### TASK BRIEF
Please return every line of the records that contains the word "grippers".

------ DATASET EXCERPTS ------

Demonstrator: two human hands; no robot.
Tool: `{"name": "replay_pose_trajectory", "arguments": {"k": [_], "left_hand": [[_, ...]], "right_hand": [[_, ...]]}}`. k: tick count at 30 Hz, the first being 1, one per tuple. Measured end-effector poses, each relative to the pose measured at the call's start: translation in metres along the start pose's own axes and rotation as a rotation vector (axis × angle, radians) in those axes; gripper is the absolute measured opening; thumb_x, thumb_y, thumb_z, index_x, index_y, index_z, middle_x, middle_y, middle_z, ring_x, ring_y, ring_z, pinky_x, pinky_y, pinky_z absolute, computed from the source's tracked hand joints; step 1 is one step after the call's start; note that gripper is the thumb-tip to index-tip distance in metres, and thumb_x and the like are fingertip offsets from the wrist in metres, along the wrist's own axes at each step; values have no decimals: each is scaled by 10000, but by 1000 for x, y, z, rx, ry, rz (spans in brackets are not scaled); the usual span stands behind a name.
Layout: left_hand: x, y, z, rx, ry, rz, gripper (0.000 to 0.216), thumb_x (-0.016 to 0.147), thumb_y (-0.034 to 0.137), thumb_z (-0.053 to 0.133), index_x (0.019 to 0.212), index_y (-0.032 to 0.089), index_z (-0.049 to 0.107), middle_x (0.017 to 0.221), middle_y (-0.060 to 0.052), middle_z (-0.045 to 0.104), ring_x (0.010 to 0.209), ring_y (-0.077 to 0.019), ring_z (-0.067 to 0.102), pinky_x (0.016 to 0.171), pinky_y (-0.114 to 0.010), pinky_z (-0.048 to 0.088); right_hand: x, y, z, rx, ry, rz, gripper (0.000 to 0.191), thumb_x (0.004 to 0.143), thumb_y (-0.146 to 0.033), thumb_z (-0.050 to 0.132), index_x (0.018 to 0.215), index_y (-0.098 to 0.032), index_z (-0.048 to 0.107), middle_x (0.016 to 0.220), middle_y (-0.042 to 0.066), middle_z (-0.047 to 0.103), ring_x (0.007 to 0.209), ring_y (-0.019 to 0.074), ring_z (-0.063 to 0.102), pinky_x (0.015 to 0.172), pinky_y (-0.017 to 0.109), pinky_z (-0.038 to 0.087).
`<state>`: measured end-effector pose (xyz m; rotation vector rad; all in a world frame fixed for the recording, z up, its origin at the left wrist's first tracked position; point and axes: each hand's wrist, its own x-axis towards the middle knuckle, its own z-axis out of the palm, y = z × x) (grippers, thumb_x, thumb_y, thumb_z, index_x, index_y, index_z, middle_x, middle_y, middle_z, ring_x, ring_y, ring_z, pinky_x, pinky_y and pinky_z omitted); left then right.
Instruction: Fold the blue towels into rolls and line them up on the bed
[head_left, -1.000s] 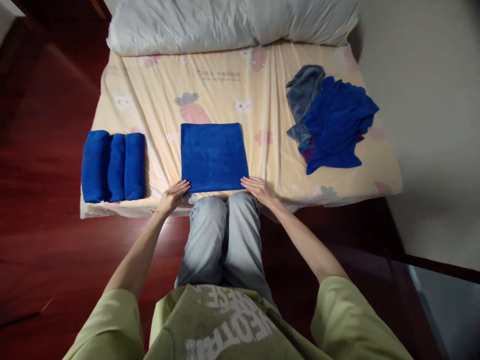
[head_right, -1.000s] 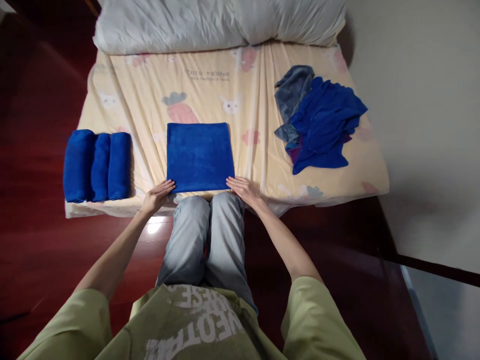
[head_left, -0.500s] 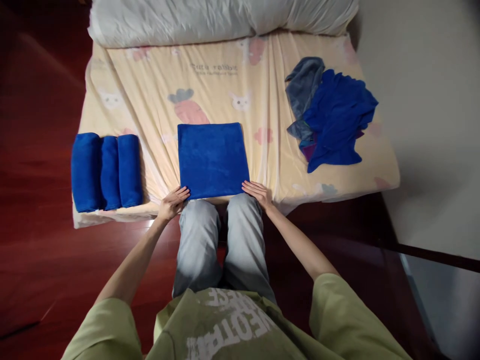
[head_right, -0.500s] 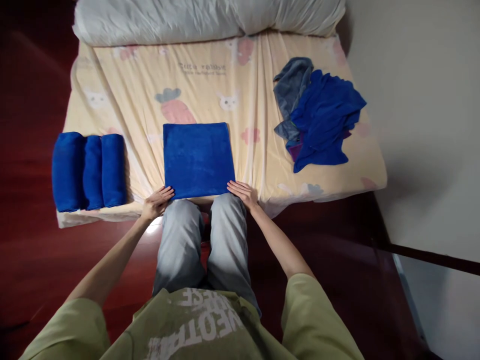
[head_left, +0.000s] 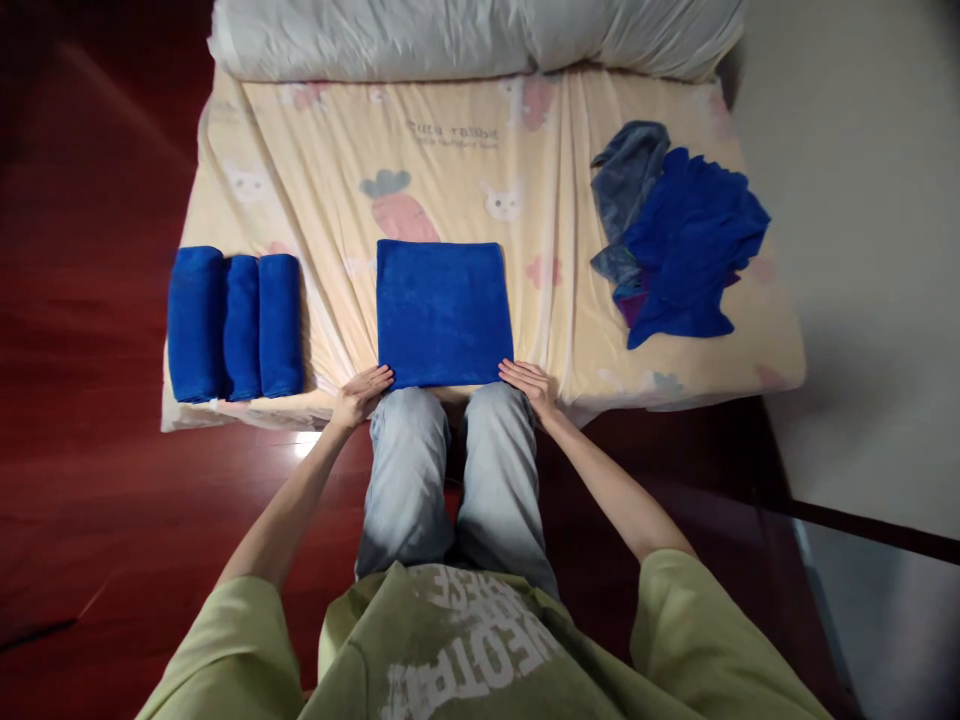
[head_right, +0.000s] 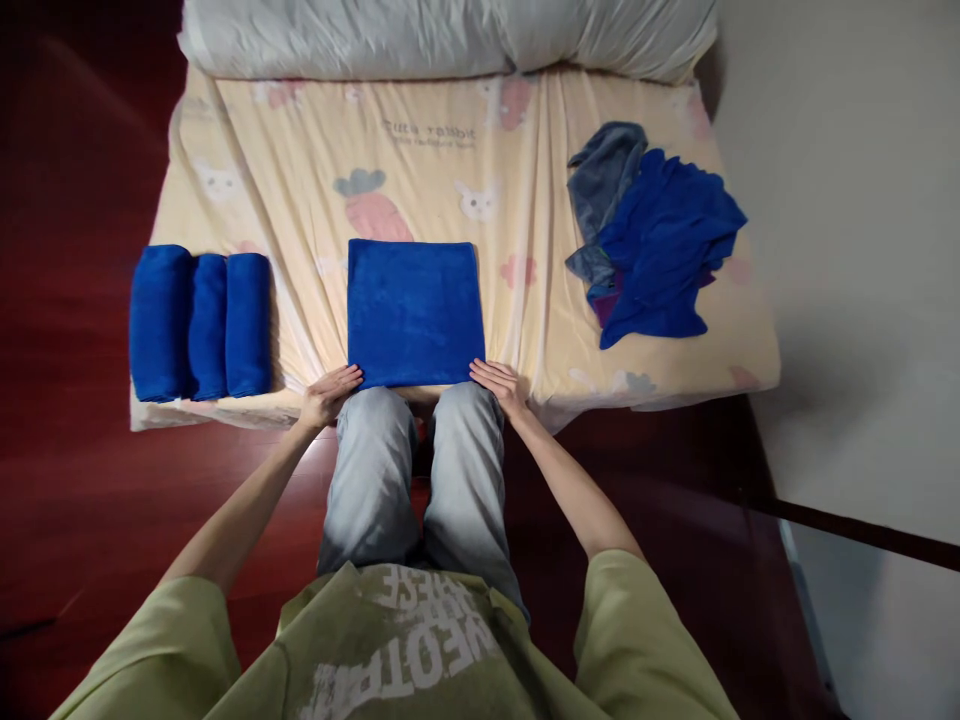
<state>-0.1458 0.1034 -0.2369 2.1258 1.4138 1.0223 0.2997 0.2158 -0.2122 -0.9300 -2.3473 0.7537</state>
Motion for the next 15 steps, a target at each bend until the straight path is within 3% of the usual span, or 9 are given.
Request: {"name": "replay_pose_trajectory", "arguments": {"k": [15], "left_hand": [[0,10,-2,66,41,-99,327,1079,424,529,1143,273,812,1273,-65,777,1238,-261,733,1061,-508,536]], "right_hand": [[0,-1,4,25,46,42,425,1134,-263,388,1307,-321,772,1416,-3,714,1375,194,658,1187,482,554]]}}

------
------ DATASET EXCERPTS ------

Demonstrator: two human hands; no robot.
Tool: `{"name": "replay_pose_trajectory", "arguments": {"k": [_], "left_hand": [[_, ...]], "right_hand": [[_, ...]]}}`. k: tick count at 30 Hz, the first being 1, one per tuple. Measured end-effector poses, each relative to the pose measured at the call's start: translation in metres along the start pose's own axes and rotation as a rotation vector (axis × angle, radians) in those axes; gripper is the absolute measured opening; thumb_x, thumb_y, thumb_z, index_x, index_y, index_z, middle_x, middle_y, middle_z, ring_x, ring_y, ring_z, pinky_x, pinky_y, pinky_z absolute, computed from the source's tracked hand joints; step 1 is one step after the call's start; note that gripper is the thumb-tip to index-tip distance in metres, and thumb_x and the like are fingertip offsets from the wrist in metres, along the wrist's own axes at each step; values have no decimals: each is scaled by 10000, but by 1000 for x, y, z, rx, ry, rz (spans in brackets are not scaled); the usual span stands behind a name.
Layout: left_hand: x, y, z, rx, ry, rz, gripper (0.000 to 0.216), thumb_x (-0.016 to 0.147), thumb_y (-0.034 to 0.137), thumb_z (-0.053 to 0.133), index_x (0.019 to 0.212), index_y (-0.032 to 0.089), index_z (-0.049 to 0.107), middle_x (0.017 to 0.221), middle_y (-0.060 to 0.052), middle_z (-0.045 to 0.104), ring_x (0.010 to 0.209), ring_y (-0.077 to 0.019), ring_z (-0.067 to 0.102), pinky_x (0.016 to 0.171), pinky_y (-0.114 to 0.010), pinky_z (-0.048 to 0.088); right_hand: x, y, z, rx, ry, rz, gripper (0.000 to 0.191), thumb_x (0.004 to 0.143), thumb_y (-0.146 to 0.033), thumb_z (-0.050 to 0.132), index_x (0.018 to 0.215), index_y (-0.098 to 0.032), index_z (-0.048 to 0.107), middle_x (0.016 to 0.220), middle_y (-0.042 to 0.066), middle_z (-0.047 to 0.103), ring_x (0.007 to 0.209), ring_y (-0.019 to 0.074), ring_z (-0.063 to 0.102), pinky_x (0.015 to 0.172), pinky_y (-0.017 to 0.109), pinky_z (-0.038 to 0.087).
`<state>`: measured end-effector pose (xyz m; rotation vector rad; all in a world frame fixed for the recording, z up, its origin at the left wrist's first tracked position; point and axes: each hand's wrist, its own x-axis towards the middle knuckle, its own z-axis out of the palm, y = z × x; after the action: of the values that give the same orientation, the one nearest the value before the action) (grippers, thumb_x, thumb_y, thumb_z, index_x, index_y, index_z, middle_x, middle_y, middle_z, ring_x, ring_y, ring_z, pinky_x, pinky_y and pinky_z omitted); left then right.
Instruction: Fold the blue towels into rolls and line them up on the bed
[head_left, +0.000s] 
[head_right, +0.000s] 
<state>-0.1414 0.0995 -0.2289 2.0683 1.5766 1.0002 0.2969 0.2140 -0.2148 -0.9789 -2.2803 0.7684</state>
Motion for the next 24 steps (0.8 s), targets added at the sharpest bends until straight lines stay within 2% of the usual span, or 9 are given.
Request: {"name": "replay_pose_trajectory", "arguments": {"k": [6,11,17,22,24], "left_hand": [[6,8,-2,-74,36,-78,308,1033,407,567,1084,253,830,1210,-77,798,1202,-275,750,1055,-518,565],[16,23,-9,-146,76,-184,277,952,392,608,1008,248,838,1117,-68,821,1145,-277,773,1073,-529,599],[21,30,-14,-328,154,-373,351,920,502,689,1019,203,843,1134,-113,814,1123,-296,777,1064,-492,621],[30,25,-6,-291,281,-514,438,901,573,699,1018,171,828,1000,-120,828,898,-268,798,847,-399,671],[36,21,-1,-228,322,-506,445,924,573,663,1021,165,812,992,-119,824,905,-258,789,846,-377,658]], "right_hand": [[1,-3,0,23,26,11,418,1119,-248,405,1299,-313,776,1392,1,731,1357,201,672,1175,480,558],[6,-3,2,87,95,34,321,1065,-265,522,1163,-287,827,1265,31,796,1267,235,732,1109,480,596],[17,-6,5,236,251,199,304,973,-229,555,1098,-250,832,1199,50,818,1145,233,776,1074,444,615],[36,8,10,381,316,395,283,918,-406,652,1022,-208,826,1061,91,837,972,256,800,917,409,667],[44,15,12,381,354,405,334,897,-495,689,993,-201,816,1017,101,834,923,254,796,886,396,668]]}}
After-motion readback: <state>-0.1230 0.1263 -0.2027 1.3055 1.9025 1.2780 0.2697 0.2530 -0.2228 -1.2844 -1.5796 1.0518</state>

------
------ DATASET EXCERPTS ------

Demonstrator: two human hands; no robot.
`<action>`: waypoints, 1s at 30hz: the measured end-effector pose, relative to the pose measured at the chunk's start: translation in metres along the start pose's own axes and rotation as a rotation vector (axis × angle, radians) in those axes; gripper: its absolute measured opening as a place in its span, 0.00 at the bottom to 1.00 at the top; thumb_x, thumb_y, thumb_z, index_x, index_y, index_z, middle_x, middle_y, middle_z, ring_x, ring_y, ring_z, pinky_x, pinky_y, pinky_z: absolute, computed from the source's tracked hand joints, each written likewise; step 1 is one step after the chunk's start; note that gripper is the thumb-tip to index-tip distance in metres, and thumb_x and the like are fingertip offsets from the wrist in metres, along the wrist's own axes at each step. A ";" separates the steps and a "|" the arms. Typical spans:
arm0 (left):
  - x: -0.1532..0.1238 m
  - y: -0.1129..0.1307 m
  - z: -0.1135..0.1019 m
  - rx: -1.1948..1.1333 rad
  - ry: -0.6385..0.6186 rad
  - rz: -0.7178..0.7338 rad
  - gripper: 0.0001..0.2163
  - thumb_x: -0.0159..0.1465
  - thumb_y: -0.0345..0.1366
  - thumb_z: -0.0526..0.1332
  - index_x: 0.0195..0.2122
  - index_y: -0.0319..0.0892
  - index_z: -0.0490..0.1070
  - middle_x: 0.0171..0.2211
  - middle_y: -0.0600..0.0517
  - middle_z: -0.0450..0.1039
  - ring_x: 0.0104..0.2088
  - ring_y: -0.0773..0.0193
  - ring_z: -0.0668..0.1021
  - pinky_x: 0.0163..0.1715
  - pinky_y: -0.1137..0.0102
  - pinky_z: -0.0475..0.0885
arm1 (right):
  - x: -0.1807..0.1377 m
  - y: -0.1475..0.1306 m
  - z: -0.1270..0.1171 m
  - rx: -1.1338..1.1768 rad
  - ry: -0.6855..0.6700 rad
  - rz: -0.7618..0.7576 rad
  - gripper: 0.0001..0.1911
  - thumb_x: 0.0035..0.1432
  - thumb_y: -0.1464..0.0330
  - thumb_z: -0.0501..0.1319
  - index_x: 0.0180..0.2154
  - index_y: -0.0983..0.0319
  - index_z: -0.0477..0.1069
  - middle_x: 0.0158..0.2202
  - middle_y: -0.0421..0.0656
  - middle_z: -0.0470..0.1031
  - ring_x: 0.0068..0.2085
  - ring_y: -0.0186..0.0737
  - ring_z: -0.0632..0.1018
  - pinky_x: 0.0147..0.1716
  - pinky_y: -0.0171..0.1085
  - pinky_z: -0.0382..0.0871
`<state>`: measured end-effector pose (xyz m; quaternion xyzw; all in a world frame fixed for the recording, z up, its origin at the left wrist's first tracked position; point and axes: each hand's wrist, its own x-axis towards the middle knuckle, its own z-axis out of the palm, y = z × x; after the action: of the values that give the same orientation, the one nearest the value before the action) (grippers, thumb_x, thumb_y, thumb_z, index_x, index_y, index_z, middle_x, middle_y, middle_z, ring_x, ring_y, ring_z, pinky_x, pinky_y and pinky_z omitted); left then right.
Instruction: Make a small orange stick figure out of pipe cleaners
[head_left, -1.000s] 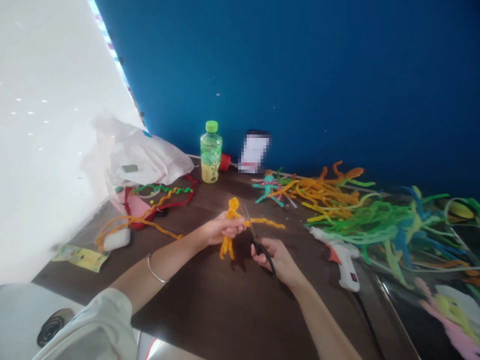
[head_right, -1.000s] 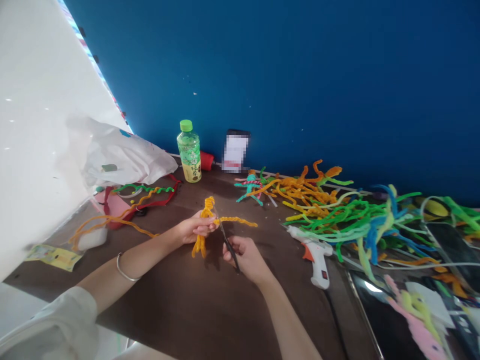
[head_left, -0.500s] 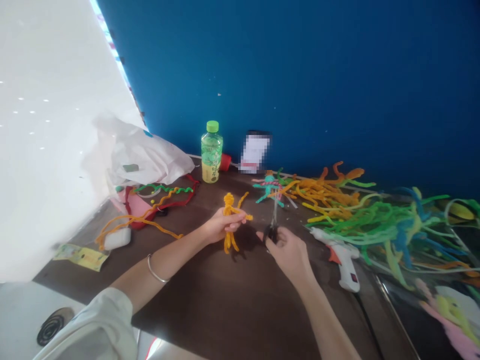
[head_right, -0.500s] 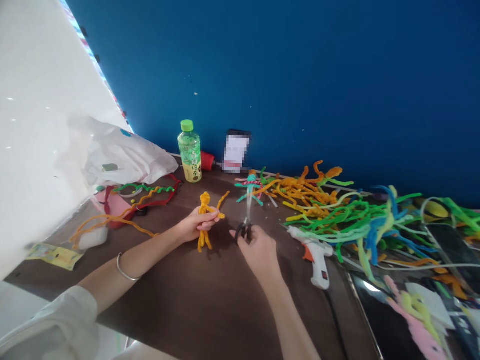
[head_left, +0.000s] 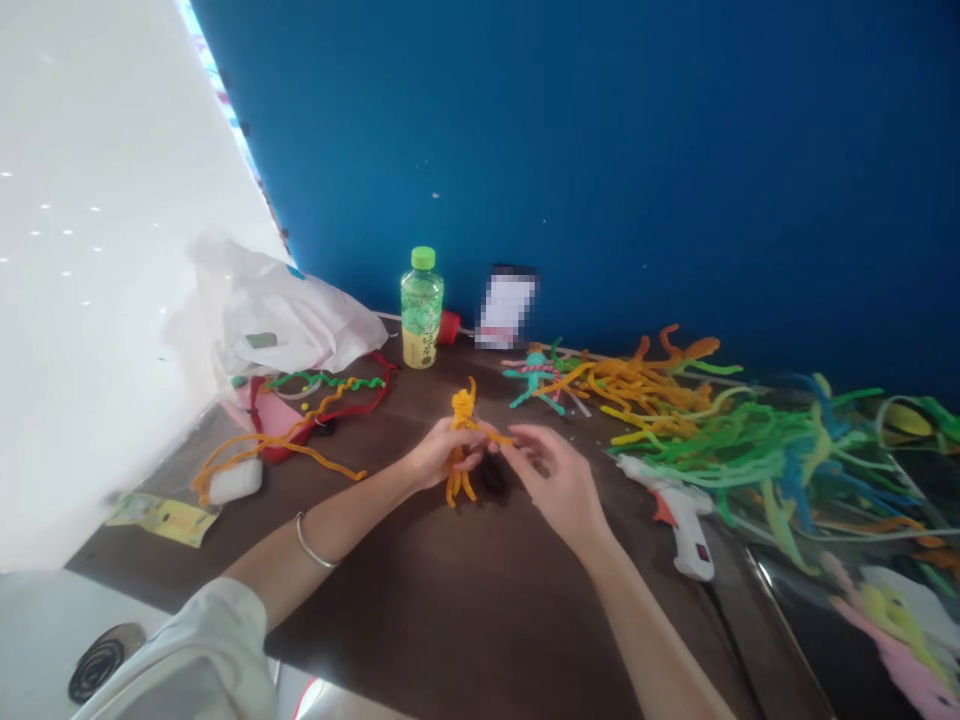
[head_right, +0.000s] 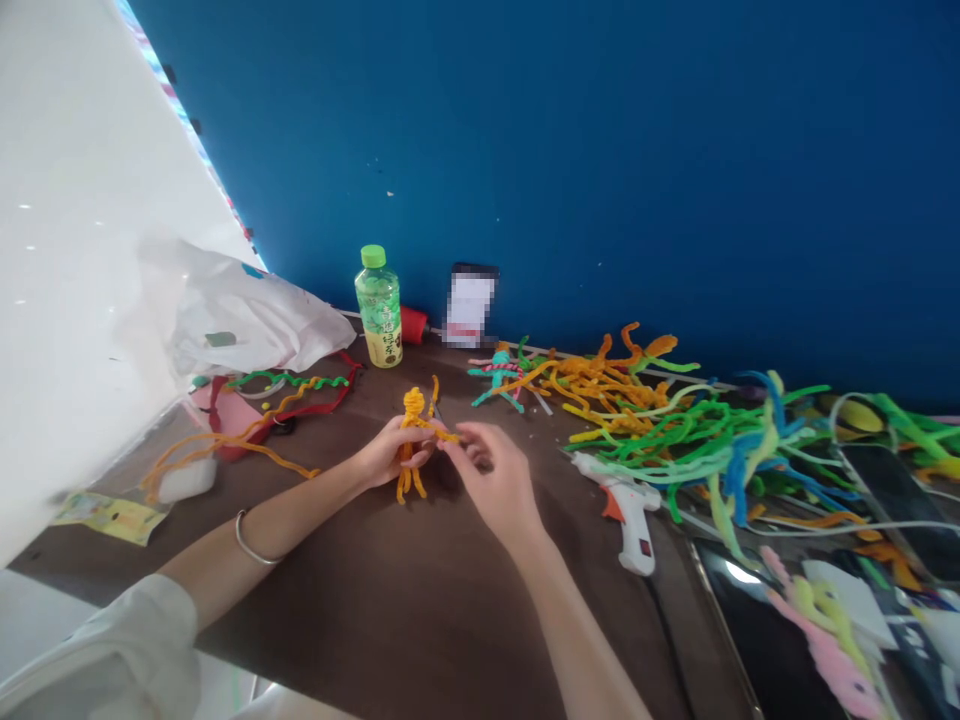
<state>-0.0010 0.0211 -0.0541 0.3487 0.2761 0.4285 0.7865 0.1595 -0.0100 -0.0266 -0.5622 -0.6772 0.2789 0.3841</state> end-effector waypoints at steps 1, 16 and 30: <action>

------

### TASK OUTPUT
`<state>`: measured end-effector pose (xyz m; rotation vector rad; all in a world frame fixed for the recording, z up, its origin at the left wrist's first tracked position; point and axes: each hand's wrist, its own x-axis towards the middle knuckle, its own z-axis out of the palm, y = z × x) (grippers, thumb_x, thumb_y, thumb_z, index_x, index_y, index_z, middle_x, middle_y, middle_z, ring_x, ring_y, ring_z, pinky_x, pinky_y and pinky_z omitted); left then right.
`<state>`: measured end-effector pose (xyz m; rotation vector rad; all in a world frame fixed for the recording, z up, its origin at the left wrist's first tracked position; point and axes: each hand's wrist, its own x-axis towards the middle knuckle, its own z-axis out of the palm, y = z × x; after the action: of the values that give the same orientation, the one nearest the value before the action) (grippers, thumb_x, thumb_y, thumb_z, index_x, index_y, index_z, middle_x, middle_y, middle_z, ring_x, ring_y, ring_z, pinky_x, pinky_y and pinky_z omitted); left then right.
`<state>`: measured end-effector pose (xyz m; quaternion xyzw; all in a world frame fixed for the recording, z up, its origin at the left wrist's first tracked position; point and axes: each hand's wrist, its own x-axis towards the middle knuckle, its own z-axis out of the palm, y = z × x; after the action: of the values that give the same orientation, the one nearest the value before the action) (grippers, thumb_x, thumb_y, thumb_z, index_x, index_y, index_z, middle_x, middle_y, middle_z, ring_x, ring_y, ring_z, pinky_x, pinky_y and pinky_z omitted); left then right.

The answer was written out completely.